ÉPOCA esteve no condomínio onde Raimundo mora em Paulínia, mas só conseguiu conversar com ele duas vezes pelo telefone. Raimundo disse que não gostaria de falar sobre o assunto nesse momento porque isso poderia causar “transtornos” à Caixa. “Tenho um segredo aí que nesse momento não convém falar”, afirmou. Raimundo disse também que precisava consultar seu procurador no caso, um homem chamado “Wagner”, de Brasília. Trata-se de Manoel Wagner de Araújo Freire, coronel da reserva do Exército, integrante em 1957 da missão de paz da Organização das Nações Unidas (ONU) no Canal de Suez, no Egito, e pai de Gustavo Freire, um dos advogados de Raimundo. Wagner entrou em contato com ÉPOCA. “Não somos inimigos da Caixa. A Caixa tem o nosso dinheiro guardado lá e queremos que ela nos pague”, afirmou o coronel reformado.
ÉPOCA também procurou o empresário Jader Bezerra Xavier na sede da Seeblapar. Um funcionário confirmou que Jader estava na empresa, mas a reportagem não foi recebida por ele nem obteve respostas às perguntas enviadas por e-mail até o fechamento desta edição. No período em que capitalizou a Seeblapar, Jader costumava dizer que tinha amigos e inimigos dentro da Petrobras.

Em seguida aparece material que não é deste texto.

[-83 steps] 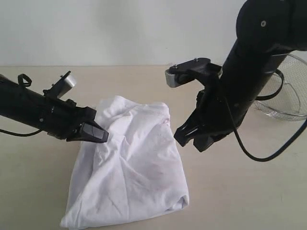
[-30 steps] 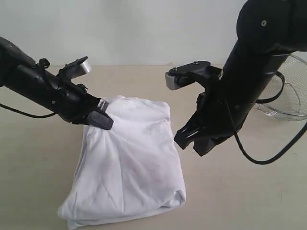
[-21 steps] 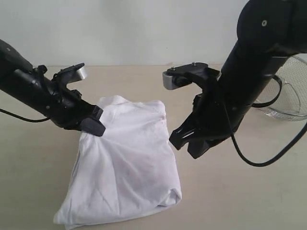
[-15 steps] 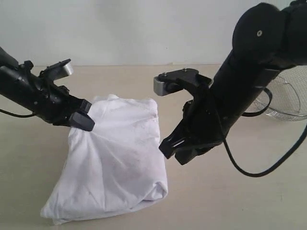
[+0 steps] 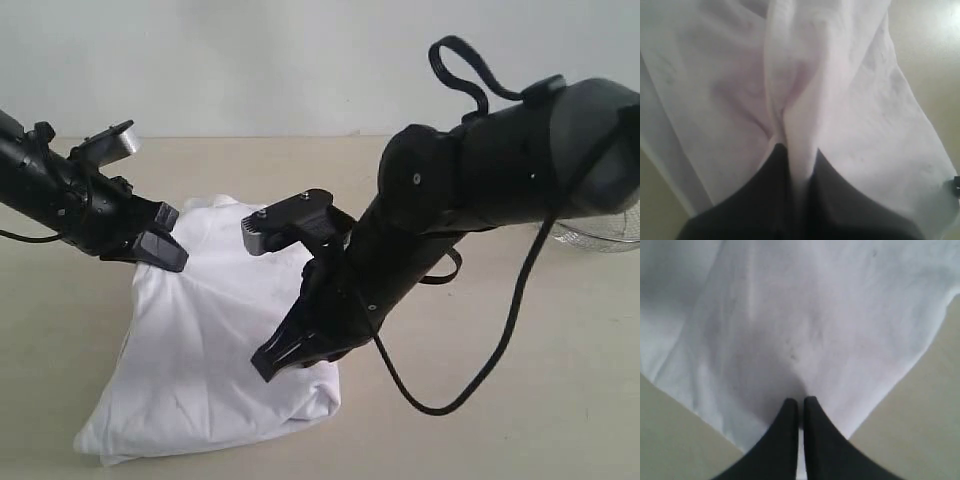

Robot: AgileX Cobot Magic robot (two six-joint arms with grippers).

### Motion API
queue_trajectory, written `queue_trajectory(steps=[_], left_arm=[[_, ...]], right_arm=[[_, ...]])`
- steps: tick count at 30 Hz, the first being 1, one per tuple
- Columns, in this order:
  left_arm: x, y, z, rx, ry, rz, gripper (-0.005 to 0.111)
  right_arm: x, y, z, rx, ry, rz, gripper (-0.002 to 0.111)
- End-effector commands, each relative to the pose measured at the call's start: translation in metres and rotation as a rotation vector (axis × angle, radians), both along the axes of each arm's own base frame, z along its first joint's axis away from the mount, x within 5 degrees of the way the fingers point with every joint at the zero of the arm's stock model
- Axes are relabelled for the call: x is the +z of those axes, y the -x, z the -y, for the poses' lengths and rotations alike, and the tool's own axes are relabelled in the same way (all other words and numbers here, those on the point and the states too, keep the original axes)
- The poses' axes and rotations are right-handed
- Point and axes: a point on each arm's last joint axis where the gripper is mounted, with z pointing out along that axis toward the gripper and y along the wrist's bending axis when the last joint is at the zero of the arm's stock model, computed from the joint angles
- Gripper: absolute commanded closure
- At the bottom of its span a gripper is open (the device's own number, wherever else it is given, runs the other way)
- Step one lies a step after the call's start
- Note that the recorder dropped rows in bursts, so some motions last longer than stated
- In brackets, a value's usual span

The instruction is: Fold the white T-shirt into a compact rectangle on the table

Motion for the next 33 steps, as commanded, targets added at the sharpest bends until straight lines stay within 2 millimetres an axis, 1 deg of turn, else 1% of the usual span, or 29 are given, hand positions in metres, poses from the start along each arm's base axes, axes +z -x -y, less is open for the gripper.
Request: queue_trajectory(steps=[1, 4, 7, 11, 14, 18, 21, 25, 28, 30, 33], left_arm=[[0.003, 0.001, -0.001, 0.014, 0.008, 0.001, 0.102], [0.003, 0.002, -0.001, 0.011, 0.005, -0.008, 0.102], [0.001, 0.004, -0.003, 0.016, -0.017, -0.029, 0.102], [-0.011, 0.008, -0.010, 0.057, -0.084, -0.030, 0.102], [-0.021, 0.011, -0.019, 0.112, -0.130, -0.007, 0.102], [-0.023, 0.005, -0.032, 0.184, -0.169, 0.053, 0.102], [-0.024, 0.002, -0.034, 0.201, -0.179, 0.070, 0.102], [-0.038, 0.001, -0.031, 0.225, -0.151, 0.018, 0.102], [-0.050, 0.003, -0.029, 0.203, -0.141, -0.031, 0.101], [-0.054, 0.004, -0.028, 0.182, -0.146, -0.043, 0.096], [-0.054, 0.004, -0.032, 0.159, -0.170, -0.034, 0.077]], right_arm=[[-0.019, -0.004, -0.002, -0.008, 0.019, -0.012, 0.108], [-0.040, -0.003, -0.004, -0.022, 0.037, -0.089, 0.108], [-0.052, 0.000, -0.007, -0.014, 0.048, -0.133, 0.108], [-0.055, 0.005, -0.015, 0.027, 0.055, -0.118, 0.108], [-0.055, 0.005, -0.016, 0.028, 0.054, -0.118, 0.108], [-0.055, 0.007, -0.016, 0.033, 0.057, -0.132, 0.108], [-0.055, 0.007, -0.016, 0.036, 0.059, -0.139, 0.108], [-0.055, 0.008, -0.015, 0.038, 0.061, -0.146, 0.108], [-0.055, 0.009, -0.015, 0.040, 0.063, -0.152, 0.108], [-0.055, 0.009, -0.015, 0.040, 0.064, -0.156, 0.108], [-0.056, 0.010, -0.015, 0.041, 0.065, -0.161, 0.108]])
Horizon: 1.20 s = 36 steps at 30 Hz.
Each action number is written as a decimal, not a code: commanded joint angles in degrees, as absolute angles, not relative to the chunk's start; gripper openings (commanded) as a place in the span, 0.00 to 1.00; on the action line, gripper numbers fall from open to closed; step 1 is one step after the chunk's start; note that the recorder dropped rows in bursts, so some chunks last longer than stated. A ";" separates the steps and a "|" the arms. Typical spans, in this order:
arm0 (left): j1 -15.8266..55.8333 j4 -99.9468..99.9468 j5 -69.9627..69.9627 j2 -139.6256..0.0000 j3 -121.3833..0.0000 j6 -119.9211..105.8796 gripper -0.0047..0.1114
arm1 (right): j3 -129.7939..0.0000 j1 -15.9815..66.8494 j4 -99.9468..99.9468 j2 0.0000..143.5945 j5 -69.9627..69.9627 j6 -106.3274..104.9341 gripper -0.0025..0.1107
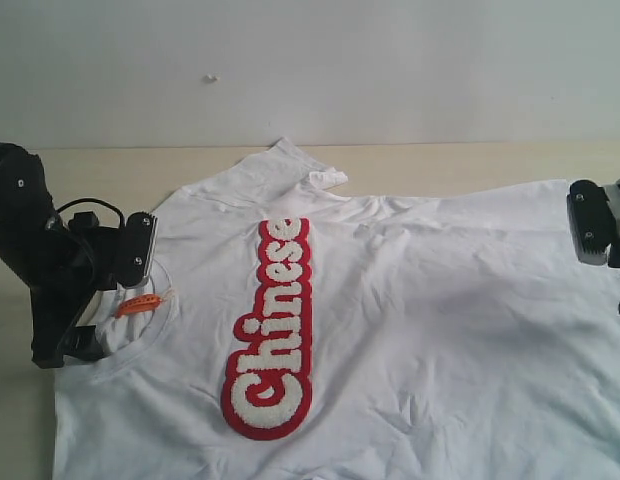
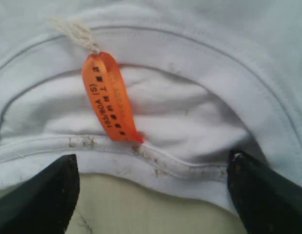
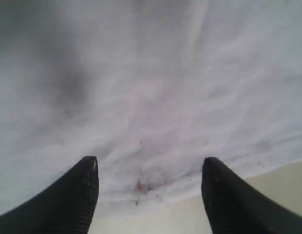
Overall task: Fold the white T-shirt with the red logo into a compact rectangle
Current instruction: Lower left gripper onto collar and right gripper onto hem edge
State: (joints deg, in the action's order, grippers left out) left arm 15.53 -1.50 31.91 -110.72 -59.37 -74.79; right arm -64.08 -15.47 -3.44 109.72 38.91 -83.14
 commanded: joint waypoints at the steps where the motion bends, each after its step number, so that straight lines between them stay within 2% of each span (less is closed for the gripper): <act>1: 15.42 -1.46 32.56 -112.66 -58.62 -74.78 0.73 | -64.37 -17.37 -9.21 112.97 34.37 -84.96 0.55; 16: 15.42 -1.46 31.61 -112.66 -58.62 -74.90 0.73 | -64.37 -19.34 -7.92 115.17 32.95 -87.13 0.55; 24: 15.42 -1.46 29.79 -112.66 -58.62 -74.90 0.73 | -64.37 -19.34 11.61 115.17 29.89 -87.53 0.55; 29: 15.42 -1.56 29.90 -112.66 -58.62 -74.78 0.73 | -64.37 -19.34 8.60 114.84 34.46 -87.41 0.55; 33: 15.42 -1.66 29.79 -112.66 -58.62 -75.45 0.73 | -64.37 -19.34 -13.42 114.84 45.39 -83.05 0.55; 36: 15.42 -1.66 29.64 -112.66 -58.62 -76.87 0.73 | -64.37 -19.32 -6.80 116.04 45.78 -88.10 0.55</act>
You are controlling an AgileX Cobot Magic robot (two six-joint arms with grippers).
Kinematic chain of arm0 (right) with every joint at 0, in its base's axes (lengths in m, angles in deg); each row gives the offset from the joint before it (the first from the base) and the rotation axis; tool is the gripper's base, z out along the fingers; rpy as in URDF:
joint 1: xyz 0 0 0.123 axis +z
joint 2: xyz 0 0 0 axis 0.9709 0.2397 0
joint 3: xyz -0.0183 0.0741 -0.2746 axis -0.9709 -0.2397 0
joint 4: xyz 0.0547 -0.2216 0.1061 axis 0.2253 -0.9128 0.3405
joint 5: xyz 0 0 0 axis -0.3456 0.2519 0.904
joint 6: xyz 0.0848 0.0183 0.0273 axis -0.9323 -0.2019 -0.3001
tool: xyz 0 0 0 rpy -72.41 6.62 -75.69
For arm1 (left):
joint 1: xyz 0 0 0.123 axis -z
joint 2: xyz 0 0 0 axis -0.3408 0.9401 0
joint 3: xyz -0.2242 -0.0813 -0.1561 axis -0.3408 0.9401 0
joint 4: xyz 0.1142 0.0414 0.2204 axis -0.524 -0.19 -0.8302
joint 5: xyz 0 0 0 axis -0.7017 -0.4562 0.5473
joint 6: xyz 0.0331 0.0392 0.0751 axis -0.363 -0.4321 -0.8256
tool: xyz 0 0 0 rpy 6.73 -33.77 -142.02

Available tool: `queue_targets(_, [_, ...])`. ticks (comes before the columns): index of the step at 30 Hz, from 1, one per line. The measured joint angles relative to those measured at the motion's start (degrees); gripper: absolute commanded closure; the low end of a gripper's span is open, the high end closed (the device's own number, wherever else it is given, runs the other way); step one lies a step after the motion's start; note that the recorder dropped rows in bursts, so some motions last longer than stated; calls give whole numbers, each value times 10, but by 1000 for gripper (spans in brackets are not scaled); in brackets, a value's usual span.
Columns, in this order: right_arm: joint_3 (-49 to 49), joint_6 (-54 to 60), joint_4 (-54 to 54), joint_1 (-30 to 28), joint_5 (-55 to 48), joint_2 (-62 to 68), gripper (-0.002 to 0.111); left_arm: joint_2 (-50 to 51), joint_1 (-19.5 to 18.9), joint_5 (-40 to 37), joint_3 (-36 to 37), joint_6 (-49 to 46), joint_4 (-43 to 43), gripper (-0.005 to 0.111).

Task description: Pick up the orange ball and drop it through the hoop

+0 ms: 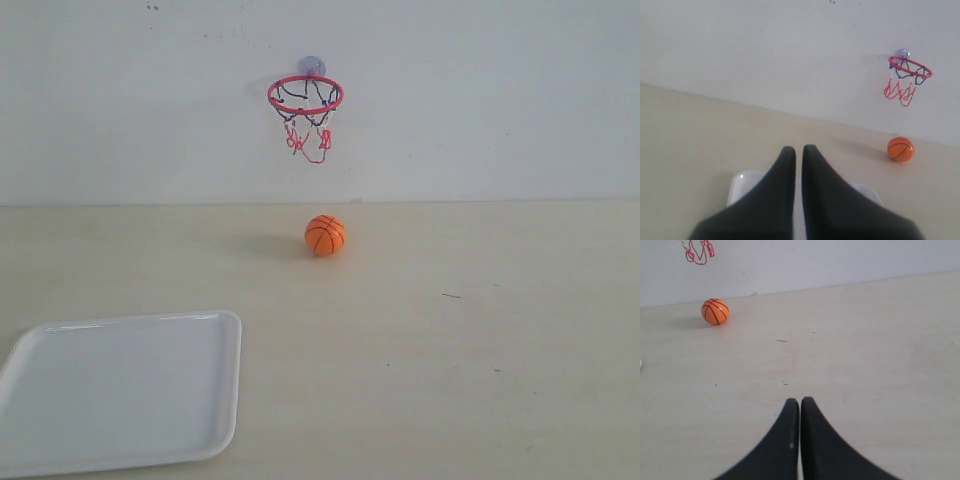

Assim que entrou como sócio da Seeblapar, Raimundo transferiu para Jader R$ 5 bilhões do aporte de R$ 10 bilhões que declarou ter sido feito. A transferência ocorreu “a título de compensação pelos negócios já em andamento” da empresa, de acordo com documentos da Junta Comercial. Questionado por ÉPOCA de onde ele conhecia Jader, seu sócio da Seeblapar, Raimundo disse apenas que o “conhecia” e que tinha “montado um negócio que não teve continuidade”. A Petrobras não respondeu a ÉPOCA até o fechamento desta edição. Se a inacreditável história sustentada por Raimundo e seu procurador um dia for comprovada, o homem mais rico do mundo será brasileiro. Caso contrário, terão de prestar contas à Caixa, à Justiça e aos acionistas da Petrobras, entre eles todos os cidadãos brasileiros.